After long time ESPN broadcaster Tom Mees died from drowning in 1996, Strader was hired by the cable network to take the vacant play-by-play spot on National Hockey Night broadcasts. Strader was usually paired with Darren Pang and Brian Engblom on the network's secondary hockey broadcast team. When ABC got the NHL broadcast network contract in 2000, Strader worked for them as well. He also called NHL games for Fox in the mid-1990s, and the Stanley Cup Finals for NHL International from 1997-2015.

He moved to NBC and Versus when they got the NHL contracts in 2005. Strader also provided hockey play-by-play for NBC's coverage of the 2006 Winter Olympics in Turin, Italy, the 2010 Winter Olympics in Vancouver, British Columbia, and the 2014 Winter Olympics in Sochi, Russia. Strader served as a last-minute play-by-play replacement for Mike Emrick on NBC's coverage of the NHL Winter Classic between the Detroit Red Wings and Chicago Blackhawks on January 1, 2009, when Emrick was unable to broadcast the game due to laryngitis.

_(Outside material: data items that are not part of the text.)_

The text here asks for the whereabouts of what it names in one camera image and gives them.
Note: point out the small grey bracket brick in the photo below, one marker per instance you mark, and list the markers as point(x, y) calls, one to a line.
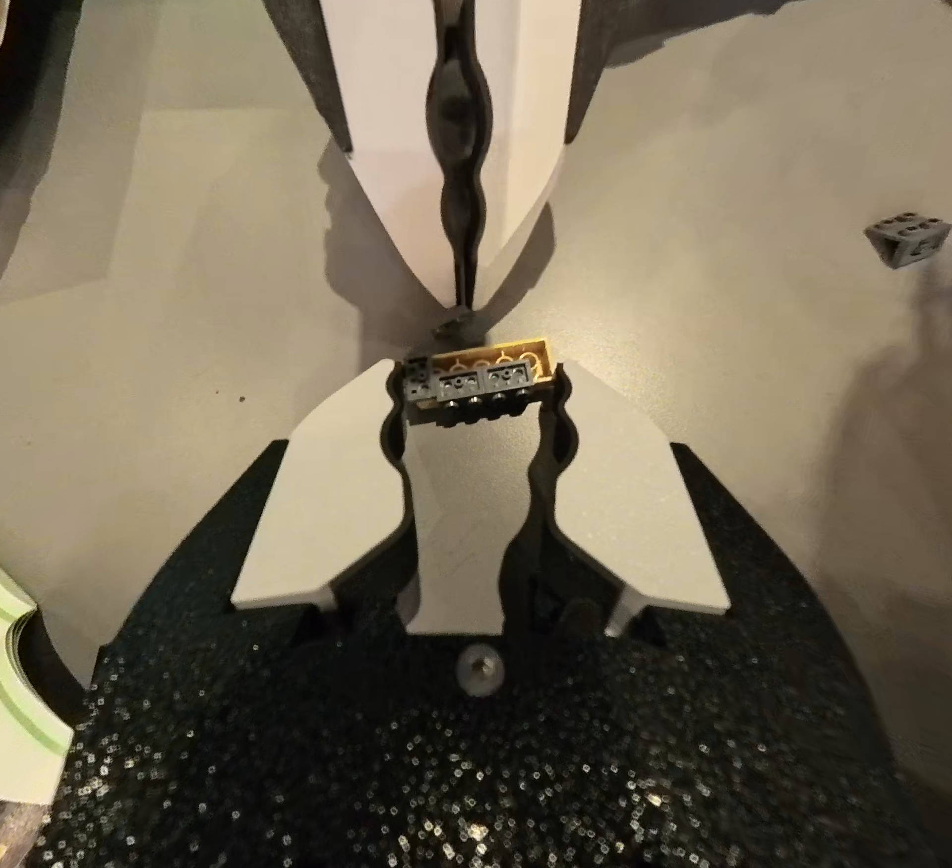
point(450, 325)

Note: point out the grey desk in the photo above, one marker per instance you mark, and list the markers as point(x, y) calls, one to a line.
point(744, 362)

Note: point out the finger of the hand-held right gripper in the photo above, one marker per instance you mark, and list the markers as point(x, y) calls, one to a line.
point(372, 79)
point(528, 79)

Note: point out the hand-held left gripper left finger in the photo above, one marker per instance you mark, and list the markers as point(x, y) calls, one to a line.
point(327, 496)

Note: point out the open instruction booklet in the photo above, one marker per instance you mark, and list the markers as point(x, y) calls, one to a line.
point(30, 697)

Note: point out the dark grey brick yellow tile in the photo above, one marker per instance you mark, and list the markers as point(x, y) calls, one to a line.
point(418, 384)

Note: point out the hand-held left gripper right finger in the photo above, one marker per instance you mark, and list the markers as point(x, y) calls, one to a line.
point(632, 511)

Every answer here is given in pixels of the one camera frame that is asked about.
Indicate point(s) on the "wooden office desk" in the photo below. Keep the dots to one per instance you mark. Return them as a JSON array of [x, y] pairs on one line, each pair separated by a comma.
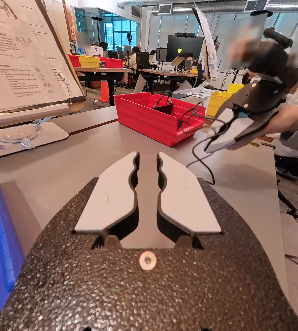
[[97, 69], [164, 73]]

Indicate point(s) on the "orange traffic cone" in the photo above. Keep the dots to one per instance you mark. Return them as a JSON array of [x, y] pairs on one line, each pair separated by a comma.
[[104, 93]]

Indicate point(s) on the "document stand with instruction sheets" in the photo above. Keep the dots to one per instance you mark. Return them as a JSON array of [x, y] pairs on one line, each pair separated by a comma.
[[208, 51], [22, 64]]

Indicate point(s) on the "metal ventilation duct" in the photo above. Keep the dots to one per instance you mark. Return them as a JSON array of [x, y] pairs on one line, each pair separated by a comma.
[[216, 5]]

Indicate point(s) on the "black tablet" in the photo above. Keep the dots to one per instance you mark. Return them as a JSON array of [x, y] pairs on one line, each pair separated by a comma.
[[180, 96]]

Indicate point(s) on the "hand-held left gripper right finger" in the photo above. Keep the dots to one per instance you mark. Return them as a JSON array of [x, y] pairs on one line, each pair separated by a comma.
[[185, 201]]

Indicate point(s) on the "black pouch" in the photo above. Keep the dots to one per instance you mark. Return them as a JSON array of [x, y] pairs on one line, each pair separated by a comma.
[[163, 110]]

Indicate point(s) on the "large black screen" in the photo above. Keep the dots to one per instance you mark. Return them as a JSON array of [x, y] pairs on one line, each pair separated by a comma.
[[185, 49]]

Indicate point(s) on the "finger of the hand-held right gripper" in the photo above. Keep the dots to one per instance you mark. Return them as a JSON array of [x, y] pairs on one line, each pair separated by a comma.
[[257, 129], [221, 134]]

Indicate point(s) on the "long red plastic bin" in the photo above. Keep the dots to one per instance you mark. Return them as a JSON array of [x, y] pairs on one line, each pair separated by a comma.
[[112, 62]]

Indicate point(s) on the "black office chair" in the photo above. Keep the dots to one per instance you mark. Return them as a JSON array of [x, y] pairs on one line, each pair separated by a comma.
[[143, 62]]

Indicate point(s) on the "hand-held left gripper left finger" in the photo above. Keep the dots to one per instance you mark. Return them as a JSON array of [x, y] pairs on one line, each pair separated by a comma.
[[107, 199]]

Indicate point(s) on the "grey desk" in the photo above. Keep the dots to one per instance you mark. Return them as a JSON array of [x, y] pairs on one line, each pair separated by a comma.
[[61, 168]]

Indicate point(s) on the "yellow plastic bin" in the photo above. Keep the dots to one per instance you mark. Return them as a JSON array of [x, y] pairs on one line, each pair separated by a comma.
[[218, 103], [89, 61]]

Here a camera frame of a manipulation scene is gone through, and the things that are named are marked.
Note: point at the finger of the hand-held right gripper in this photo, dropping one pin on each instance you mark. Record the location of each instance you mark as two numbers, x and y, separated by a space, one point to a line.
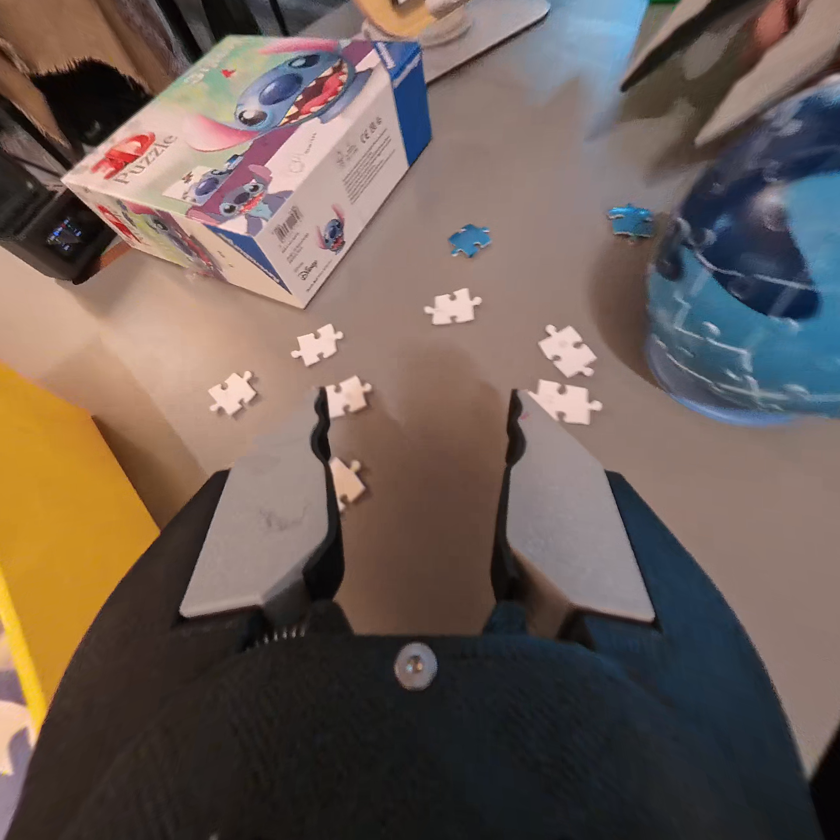
787 79
695 39

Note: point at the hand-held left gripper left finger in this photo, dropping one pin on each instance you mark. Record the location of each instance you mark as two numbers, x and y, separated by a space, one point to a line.
262 525

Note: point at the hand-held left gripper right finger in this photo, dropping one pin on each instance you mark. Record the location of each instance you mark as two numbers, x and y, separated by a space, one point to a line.
568 525

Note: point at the blue cartoon puzzle ball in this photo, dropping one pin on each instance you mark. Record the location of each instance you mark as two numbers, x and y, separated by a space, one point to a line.
741 315

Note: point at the group of white puzzle pieces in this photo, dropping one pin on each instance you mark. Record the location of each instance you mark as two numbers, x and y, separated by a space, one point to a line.
453 308

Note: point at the blue puzzle piece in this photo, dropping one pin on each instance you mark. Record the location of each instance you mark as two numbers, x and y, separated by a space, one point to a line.
469 240
630 221

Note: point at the cartoon printed puzzle box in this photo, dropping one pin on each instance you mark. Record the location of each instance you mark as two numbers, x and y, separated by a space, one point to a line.
262 164

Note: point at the yellow box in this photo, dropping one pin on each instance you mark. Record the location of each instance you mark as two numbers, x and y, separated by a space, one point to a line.
59 512

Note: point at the black device with display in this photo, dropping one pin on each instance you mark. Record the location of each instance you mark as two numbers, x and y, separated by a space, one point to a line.
46 223

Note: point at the silver stand with white pedestal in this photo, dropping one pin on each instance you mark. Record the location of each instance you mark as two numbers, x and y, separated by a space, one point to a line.
499 33

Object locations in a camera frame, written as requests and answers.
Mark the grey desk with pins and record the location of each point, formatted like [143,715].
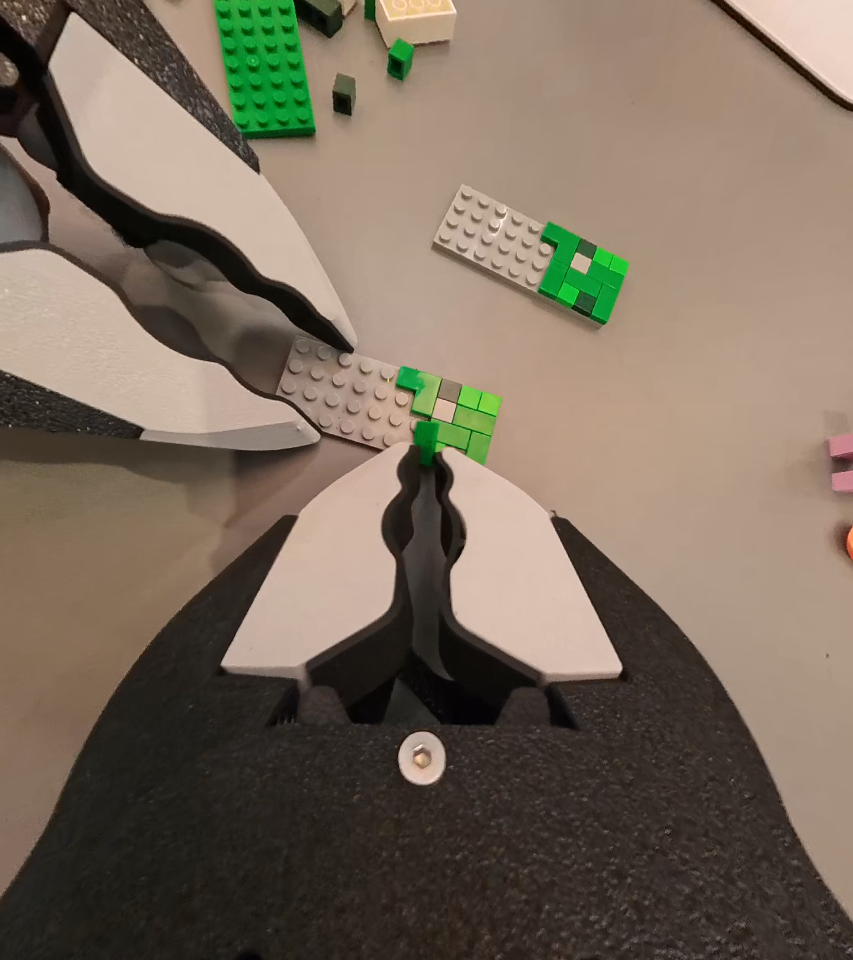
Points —
[696,375]

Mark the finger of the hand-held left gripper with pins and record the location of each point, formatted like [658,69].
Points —
[164,157]
[59,322]

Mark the dark green slope brick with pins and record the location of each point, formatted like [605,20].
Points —
[321,16]

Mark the grey plate with green tiles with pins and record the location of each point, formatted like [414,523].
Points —
[336,397]
[494,236]

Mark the small dark green brick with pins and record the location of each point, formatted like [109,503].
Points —
[344,94]

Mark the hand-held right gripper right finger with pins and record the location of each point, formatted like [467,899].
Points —
[531,592]

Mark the large green plate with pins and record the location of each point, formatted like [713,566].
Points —
[265,67]

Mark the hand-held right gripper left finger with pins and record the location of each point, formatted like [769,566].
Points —
[314,585]

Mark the small green tile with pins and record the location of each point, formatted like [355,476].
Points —
[426,442]

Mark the cream long brick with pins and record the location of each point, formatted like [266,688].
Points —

Strader also called the 2011 NHL Heritage Classic on Versus, where the Montreal Canadiens played the Calgary Flames at McMahon Stadium in Calgary, Alberta.

In 2012, he covered the Battle 4 Atlantis men's college basketball preseason tournament on the NBC Sports Network alongside Donny Marshall during the 2012–13 NHL lockout.

==Death==
Strader died on October 1, 2017, at the age of 62 at his Glens Falls home, from bile duct cancer.

The Hockey Hall of Fame had announced earlier that year on April 17 that Strader was the 2017 recipient of the Foster Hewitt Memorial Award, but his actual induction ceremony was scheduled months later on November 13. At the time of the announcement, Strader stated that he was looking forward to the ceremony, saying that it was the greatest honor he had ever received. Due to his death, Strader's sons accepted the award posthumously at the November induction ceremony on his behalf. In addition, three days later, Mike Emrick, NBC's lead play-by-play announcer, paid a tribute to him, in a full segment during the first intermission. On October 7, 2017, the Stars and Vegas Golden Knights paid a moment of silence in his honor, while also honoring a Stars staff member killed in the summer, and the 2017 Las Vegas shooting victims.